Windows 11 : une faille critique ouvre la porte aux pirates
Une vulnérabilité majeure a été découverte dans Windows 11, laissant les utilisateurs exposés à un risque d'intrusion sans précédent. L'entreprise, Microsoft, se retrouve face à un problème architectural qui pourrait compromettre la sécurité de millions d'ordinateurs.
Une porte dérobée : phantomrpc et l'escalade de privilèges
L'alerte vient d'Haidar Kabibo, expert en cybersécurité chez Kaspersky, qui a mis en lumière une faille baptisée PhantomRPC. Cette anomalie, présente dans l'architecture RPC du système d'exploitation, permet aux attaquants d'obtenir un accès total au système, allant jusqu'à prendre le contrôle complet de l'ordinateur.
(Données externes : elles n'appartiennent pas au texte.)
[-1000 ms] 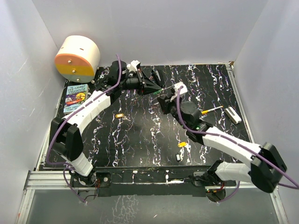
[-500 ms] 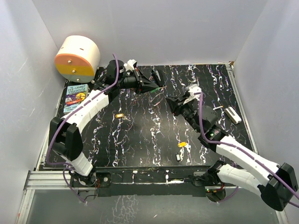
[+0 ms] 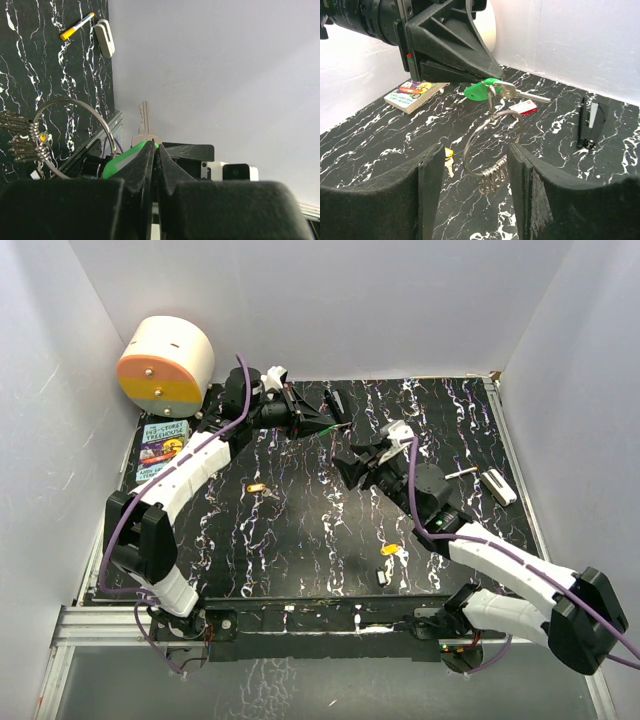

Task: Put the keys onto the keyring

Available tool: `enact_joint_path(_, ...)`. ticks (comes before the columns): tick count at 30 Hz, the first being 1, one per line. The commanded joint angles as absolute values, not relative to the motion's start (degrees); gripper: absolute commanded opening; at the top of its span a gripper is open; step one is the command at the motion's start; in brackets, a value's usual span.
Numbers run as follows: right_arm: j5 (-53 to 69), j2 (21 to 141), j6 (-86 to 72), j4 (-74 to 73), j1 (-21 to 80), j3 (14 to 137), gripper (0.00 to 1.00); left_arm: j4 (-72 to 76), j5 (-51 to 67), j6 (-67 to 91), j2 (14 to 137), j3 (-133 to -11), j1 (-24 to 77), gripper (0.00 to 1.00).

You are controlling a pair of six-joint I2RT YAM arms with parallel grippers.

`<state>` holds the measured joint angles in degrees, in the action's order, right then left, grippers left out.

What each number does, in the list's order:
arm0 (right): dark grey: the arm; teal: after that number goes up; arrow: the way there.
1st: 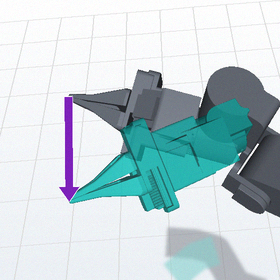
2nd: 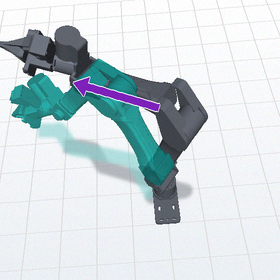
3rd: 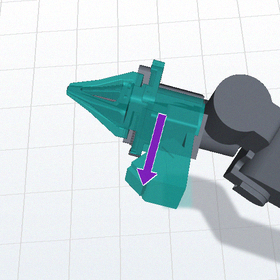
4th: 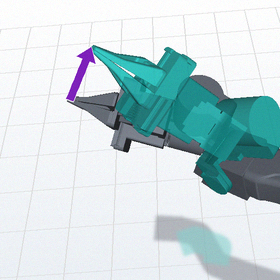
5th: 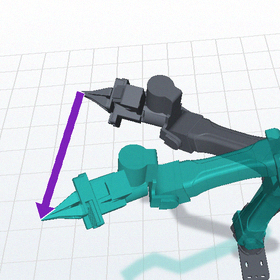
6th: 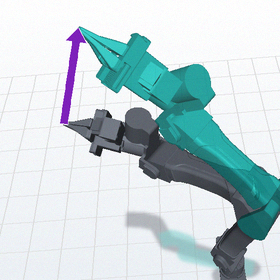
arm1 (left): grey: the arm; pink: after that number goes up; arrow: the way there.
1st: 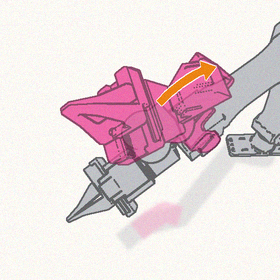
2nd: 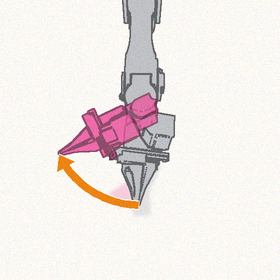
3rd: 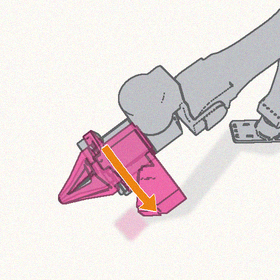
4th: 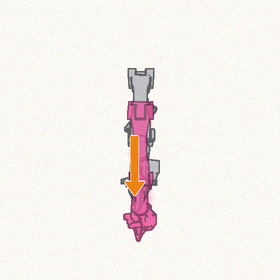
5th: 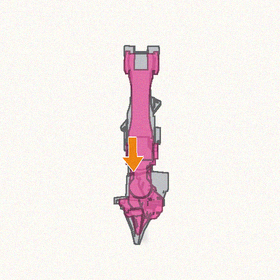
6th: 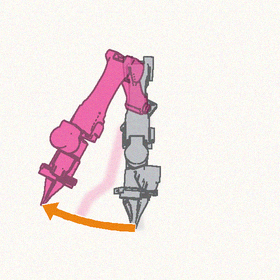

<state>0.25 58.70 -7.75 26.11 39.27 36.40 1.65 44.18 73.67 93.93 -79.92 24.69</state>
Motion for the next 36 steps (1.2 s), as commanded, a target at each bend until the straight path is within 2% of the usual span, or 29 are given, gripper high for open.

Il s'agit d'une faille critique, classée initialement « modérée » par Microsoft en septembre dernier, mais qui s'est rapidement révélée plus dangereuse que prévu.
Selon Kabibo, un pirate peut exploiter PhantomRPC pour installer un serveur RPC malveillant, lui permettant de se faire passer pour des services Windows légitimes. Si l'attaquant parvient à obtenir des privilèges accrus, il peut non seulement accéder aux données de l'utilisateur, mais aussi escalader ses permissions jusqu'au niveau SYSTEM, le niveau d'accès le plus élevé.

Un code massif et une architecture défaillante
L'expert souligne que le code du nouveau noyau de Windows est désormais colossal, atteignant près de 40 millions de lignes de code. Cette complexité, loin d'être un gage de solidité, pourrait être une source de vulnérabilités. Microsoft décrit le problème comme un « problème d'architecture », laissant entendre que la conception même du système d'exploitation est à l'origine de cette faille.
L'entreprise, bien qu'évaluant initialement la menace comme « modérée », reconnaît désormais la gravité de la situation. Elle juge que la technique d'exploitation nécessite une machine déjà compromise et ne permet pas d'accès à distance sans authentification. Microsoft affirme que toute mise à jour pourrait compromettre la compatibilité avec les systèmes existants, tout en augmentant le risque pour les utilisateurs.

Redmond se justifie, mais le doute persiste
« Nous remercions Kaspersky pour son travail et sa divulgation coordonnée de vulnérabilités. Cette technique nécessite une machine déjà compromise et ne donne pas accès à distance sans authentification. Toute mise à jour implique un équilibre entre la compatibilité existante et le risque pour le client, et nous restons attachés à renforcer continuellement nos produits », a déclaré un porte-parole de Microsoft à Dark Reading. Mais cette justification ne semble pas convaincre certains observateurs, qui insistent sur le fait que l'absence de correctif constitue un risque majeur pour la sécurité des utilisateurs.
La situation est alarmante. Si Microsoft tarde à publier un correctif, les ordinateurs équipés de Windows 11 resteront vulnérables aux attaques, ouvrant la voie à des conséquences potentiellement désastreuses pour les entreprises et les particuliers. Il est impératif que Microsoft agisse rapidement pour corriger cette faille critique et protéger ses utilisateurs.